11.11.2020 | Systematic Review | Ausgabe 5/2021
The global prevalence of rheumatoid arthritis: a meta-analysis based on a systematic review
- Khalid Almutairi, Johannes Nossent, David Preen, Helen Keen, Charles Inderjeeth
The objective is to determine the global population prevalence of rheumatoid arthritis (RA) based on population-based studies and assess factors that influence RA prevalence estimates. Four electronic databases were searched (ProQuest Central, MEDLINE, Web of Science, and EMBASE) for peer-reviewed English publications that report prevalence estimates of RA from 1980 and 2019. We included case–control studies, cross-sectional studies, and prospective or retrospective cohort studies in our search strategy. A random-effect meta-analysis model was used to produce the pooled prevalence estimates. The potential between-study heterogeneity was identified
using sensitivity analysis, sub-group and meta-regression analyses. A total of 67 studies were included in the meta-analysis, containing 742,246 RA patients and 211,592,925 healthy controls in the study period. The global RA prevalence estimate was 0.46% (95% confidence interval [CI] 0.39–0.54; I2 = 99.9%) with a 95% prediction interval (0.06–1.27).

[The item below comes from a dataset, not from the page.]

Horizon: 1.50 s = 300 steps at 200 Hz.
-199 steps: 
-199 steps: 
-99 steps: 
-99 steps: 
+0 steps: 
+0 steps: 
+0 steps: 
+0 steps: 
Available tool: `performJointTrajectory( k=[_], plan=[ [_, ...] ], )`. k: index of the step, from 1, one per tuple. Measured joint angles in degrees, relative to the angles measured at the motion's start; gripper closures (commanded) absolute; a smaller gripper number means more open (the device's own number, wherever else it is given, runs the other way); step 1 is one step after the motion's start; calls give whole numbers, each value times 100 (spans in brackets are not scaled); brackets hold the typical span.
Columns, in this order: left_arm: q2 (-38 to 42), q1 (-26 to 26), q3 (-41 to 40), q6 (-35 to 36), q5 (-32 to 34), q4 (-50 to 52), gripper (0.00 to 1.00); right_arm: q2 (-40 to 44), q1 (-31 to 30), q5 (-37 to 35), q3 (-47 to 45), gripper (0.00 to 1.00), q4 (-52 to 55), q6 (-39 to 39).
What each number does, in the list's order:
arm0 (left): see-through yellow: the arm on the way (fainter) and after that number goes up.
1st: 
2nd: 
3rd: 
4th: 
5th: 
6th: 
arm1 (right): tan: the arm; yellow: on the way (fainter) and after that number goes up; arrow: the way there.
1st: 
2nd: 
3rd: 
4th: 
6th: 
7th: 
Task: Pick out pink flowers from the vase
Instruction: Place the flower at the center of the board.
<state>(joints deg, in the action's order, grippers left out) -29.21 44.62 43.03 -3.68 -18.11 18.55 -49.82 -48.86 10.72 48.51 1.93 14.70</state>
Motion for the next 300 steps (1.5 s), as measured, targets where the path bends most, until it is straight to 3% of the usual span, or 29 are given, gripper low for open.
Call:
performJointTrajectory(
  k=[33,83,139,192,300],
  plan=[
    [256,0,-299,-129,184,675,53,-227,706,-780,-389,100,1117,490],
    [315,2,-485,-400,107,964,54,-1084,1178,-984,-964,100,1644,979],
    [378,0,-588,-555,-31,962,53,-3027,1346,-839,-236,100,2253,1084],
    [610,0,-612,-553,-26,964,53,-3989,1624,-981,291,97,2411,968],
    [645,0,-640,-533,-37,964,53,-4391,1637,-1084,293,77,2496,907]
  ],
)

The RA point-prevalence was 0.45% (95% CI 0.38–0.53%) between 1986 and 2014, while the pooled period-prevalence was 0.46% (95% CI 0.36% and 0.57%) from 1955 to 2015. The highest RA pooled prevalence (0.69%; 95% CI 0.47–0.95) was derived from linked data source studies. Based on meta-regression, the factors that explain the studies' heterogeneity of RA prevalence, including geographical location, the risk bias assessment of studies and sample size. The global prevalence of RA between 1980 and 2019 was 460 per 100,000 population, with variations due to geographical location and study methodology. Linked data are the preferred method to estimate RA population prevalence as they provide the best case ascertainment.